Le Devoir de philo
S’affranchir de la beauté préfabriquée
Dans la rubrique Le Devoir de philo, nous publions annuellement une version abrégée du texte gagnant du concours Philosopher qui se tient dans le réseau collégial. Le concours de 2017 portait sur ce thème: La beauté sauvera-t-elle le monde?
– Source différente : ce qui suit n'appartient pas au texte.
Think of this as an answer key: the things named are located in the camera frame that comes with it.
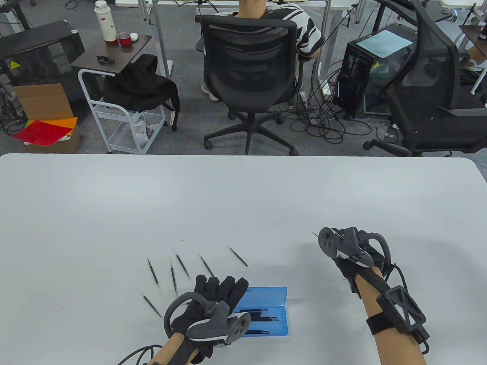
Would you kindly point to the person's left hand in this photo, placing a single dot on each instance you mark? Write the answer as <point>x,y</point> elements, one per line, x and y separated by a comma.
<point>220,292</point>

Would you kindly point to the person's right hand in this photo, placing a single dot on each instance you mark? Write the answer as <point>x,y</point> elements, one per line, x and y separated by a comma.
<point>348,272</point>

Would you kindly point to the group of black pen refills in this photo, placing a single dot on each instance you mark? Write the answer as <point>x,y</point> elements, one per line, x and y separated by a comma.
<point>239,257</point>

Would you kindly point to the pile of black pen refills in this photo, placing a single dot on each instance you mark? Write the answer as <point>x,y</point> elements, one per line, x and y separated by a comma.
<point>260,310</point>

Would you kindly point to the blue stationery box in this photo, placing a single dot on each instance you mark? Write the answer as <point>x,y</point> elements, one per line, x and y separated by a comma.
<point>266,296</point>

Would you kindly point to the single black pen refill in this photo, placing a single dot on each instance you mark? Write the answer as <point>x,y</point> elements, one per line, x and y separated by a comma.
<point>315,235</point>

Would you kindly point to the person's right forearm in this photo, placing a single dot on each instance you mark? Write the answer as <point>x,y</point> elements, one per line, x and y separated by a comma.
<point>388,334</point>

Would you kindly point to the person's left forearm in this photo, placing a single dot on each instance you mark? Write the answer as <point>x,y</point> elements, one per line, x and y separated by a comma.
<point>171,349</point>

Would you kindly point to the open brown cardboard box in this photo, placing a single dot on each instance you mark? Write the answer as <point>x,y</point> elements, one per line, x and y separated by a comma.
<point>42,100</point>

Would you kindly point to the grey hand controller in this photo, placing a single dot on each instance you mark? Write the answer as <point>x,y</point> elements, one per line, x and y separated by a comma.
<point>350,247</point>
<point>211,325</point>

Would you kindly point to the black high-back office chair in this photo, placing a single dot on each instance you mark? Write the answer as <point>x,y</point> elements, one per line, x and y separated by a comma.
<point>433,125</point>

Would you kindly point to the white power strip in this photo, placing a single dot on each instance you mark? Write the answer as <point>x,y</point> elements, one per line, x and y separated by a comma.
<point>304,100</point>

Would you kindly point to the white plastic bag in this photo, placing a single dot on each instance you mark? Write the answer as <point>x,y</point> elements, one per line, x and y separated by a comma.
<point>142,129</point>

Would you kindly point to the black glass-sided computer tower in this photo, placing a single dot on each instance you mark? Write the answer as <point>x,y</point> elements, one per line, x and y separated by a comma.
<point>354,83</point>

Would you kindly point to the white metal cart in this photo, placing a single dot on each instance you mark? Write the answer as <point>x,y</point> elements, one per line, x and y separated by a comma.
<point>110,112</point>

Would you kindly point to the black mesh office chair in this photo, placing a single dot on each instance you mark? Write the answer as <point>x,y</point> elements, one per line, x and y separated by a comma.
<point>247,76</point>

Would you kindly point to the black jacket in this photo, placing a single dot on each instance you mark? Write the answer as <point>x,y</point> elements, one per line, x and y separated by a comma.
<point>140,87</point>

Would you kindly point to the orange paper sheet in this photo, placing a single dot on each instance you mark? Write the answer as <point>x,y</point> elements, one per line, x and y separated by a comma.
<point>70,122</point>

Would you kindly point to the light blue paper sheet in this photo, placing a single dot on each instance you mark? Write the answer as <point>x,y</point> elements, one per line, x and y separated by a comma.
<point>384,43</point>

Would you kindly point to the red paper sheet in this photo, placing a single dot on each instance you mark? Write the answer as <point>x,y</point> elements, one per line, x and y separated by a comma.
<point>42,132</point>

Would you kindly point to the small black clip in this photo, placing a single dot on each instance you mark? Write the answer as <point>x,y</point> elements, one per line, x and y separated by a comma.
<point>105,59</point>

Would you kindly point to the white desk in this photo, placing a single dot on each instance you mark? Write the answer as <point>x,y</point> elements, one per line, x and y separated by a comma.
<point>161,38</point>

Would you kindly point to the dark wooden side table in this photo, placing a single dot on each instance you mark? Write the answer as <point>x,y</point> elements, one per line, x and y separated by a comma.
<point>87,62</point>

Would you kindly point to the dark wooden desk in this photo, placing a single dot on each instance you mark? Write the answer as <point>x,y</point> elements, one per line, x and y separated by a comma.
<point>473,34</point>

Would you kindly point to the red cup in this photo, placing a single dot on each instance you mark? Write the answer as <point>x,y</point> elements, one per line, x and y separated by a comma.
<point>124,40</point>

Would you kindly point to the black curved desk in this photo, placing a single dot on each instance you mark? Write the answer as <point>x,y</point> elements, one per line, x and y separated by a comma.
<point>430,9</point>

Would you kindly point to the white thermos bottle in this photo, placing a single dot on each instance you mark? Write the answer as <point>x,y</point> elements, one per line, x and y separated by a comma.
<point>105,23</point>

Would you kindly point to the black equipment case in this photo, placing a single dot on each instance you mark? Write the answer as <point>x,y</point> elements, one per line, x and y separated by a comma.
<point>38,49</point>

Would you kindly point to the black desk leg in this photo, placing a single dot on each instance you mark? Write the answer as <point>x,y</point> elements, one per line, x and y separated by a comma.
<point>19,13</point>

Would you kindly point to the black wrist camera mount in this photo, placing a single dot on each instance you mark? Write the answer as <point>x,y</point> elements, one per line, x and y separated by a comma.
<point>399,308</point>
Le monde est menacé: qui pour le nier? Il suffit d’être exposé ne serait-ce que de façon négligeable aux médias et aux produits de consommation de masse pour constater qu’il y a, dans la culture populaire, une fascination et un appétit certain pour les catastrophes. Les films à saveur apocalyptique excellent au box-office et la couverture médiatique opte, la plupart du temps, pour une approche sensationnaliste. Il paraît évident que le monde est touché d’une affection et baigné d’un nihilisme parasitaire improductif qui le pousse justement à chercher sa propre autodestruction. Ce nihilisme, comme l’affirment Friedrich Nietzsche et Michel Onfray, «suppose la fin d’un univers et la difficulté à l’avènement d’un autre» (La puissance d’exister, 2006). Tous ne s’entendent toutefois pas sur la nature de cette menace: détérioration de l’environnement, terrorisme, modèle capitaliste et boursier, etc. Globalement, ces écueils ont généralement pour racine un manque de jugement. Devant de telles menaces, il est difficile d’entrevoir une solution qui ne soit, de par sa vocation anecdotique, insignifiante. La hausse fulgurante des ordonnances d’antidépresseurs et d’anxiolytiques ne semble pas avoir épargné la population de la souffrance que lui impose sa condition, la consommation non plus, pas plus que le divertissement. La solution se trouverait donc en dehors de celles proposées par la société capitaliste industrielle post-chrétienne. Comment donc assurer un bonheur aux humains? Marcel Proust écrivait dans son oeuvre maîtresse que «la beauté est une promesse de bonheur» (À la recherche du temps perdu: La prisonnière, 1923). Dans sa quête inlassable du temps perdu, aurait-il mis le doigt sur un élément de la réponse? La beauté aurait-elle la capacité de sauver le monde ? En d’autres mots, la beauté, en tant que jugement libre et subjectif d’une expérience du réel, a-t-elle la capacité de sauvegarder la société humaine, dans sa globalité, de la perte de repères et de jugement qui l’assaille? Il semblerait que la beauté possède justement l’aptitude permettant à chacun de «[retrouver] le pouvoir de juger» (Pépin, Quand la beauté nous sauve, 2013).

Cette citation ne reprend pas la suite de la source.